Task instructions: Begin the reply with the line containing "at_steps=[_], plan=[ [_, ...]" and end it with the final line of the listing, reproducing every line between exactly and adding nothing.

Dataset extract:
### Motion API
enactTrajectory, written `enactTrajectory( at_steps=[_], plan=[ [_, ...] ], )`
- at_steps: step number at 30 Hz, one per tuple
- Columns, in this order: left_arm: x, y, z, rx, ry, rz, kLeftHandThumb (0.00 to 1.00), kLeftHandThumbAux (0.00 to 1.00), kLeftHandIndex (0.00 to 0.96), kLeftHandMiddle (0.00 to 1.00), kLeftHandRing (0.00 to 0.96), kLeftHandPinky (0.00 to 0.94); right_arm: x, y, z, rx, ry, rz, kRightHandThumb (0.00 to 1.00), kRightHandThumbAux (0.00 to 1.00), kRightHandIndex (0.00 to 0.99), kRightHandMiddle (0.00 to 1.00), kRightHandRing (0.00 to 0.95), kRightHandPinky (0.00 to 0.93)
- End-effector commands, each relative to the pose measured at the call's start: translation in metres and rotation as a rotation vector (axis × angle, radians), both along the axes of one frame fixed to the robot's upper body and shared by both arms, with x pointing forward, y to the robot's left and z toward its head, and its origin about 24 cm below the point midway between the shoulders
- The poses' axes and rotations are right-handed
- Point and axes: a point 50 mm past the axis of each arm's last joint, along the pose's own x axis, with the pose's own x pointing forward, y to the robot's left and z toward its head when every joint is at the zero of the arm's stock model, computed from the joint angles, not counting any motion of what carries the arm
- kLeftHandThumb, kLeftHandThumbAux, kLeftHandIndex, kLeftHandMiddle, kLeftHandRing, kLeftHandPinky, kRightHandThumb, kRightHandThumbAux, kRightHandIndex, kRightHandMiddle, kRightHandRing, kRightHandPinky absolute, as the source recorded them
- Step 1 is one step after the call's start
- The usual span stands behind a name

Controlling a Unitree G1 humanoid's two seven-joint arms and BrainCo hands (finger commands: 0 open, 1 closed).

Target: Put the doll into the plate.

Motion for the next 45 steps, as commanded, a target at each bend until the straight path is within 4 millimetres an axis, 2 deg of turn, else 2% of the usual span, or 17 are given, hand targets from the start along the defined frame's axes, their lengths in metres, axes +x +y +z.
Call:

Solution:
enactTrajectory, written `enactTrajectory( at_steps=[_], plan=[ [_, ...] ], )`
- at_steps: step number at 30 Hz, one per tuple
- Columns, in this order: left_arm: x, y, z, rx, ry, rz, kLeftHandThumb (0.00 to 1.00), kLeftHandThumbAux (0.00 to 1.00), kLeftHandIndex (0.00 to 0.96), kLeftHandMiddle (0.00 to 1.00), kLeftHandRing (0.00 to 0.96), kLeftHandPinky (0.00 to 0.94); right_arm: x, y, z, rx, ry, rz, kRightHandThumb (0.00 to 1.00), kRightHandThumbAux (0.00 to 1.00), kRightHandIndex (0.00 to 0.99), kRightHandMiddle (0.00 to 1.00), kRightHandRing (0.00 to 0.95), kRightHandPinky (0.00 to 0.93)
- End-effector commands, each relative to the pose measured at the call's start: translation in metres and rotation as a rotation vector (axis × angle, radians), both along the axes of one frame fixed to the robot's upper body and shared by both arms, with x pointing forward, y to the robot's left and z toward its head, and its origin about 24 cm below the point midway between the shoulders
- The poses' axes and rotations are right-handed
- Point and axes: a point 50 mm past the axis of each arm's last joint, along the pose's own x axis, with the pose's own x pointing forward, y to the robot's left and z toward its head when every joint is at the zero of the arm's stock model, computed from the joint angles, not counting any motion of what carries the arm
- kLeftHandThumb, kLeftHandThumbAux, kLeftHandIndex, kLeftHandMiddle, kLeftHandRing, kLeftHandPinky, kRightHandThumb, kRightHandThumbAux, kRightHandIndex, kRightHandMiddle, kRightHandRing, kRightHandPinky absolute, as the source recorded them
- Step 1 is one step after the call's start
- The usual span stands behind a name

Controlling a Unitree G1 humanoid's two seven-joint arms and BrainCo hands (finger commands: 0 open, 1 closed).

Target: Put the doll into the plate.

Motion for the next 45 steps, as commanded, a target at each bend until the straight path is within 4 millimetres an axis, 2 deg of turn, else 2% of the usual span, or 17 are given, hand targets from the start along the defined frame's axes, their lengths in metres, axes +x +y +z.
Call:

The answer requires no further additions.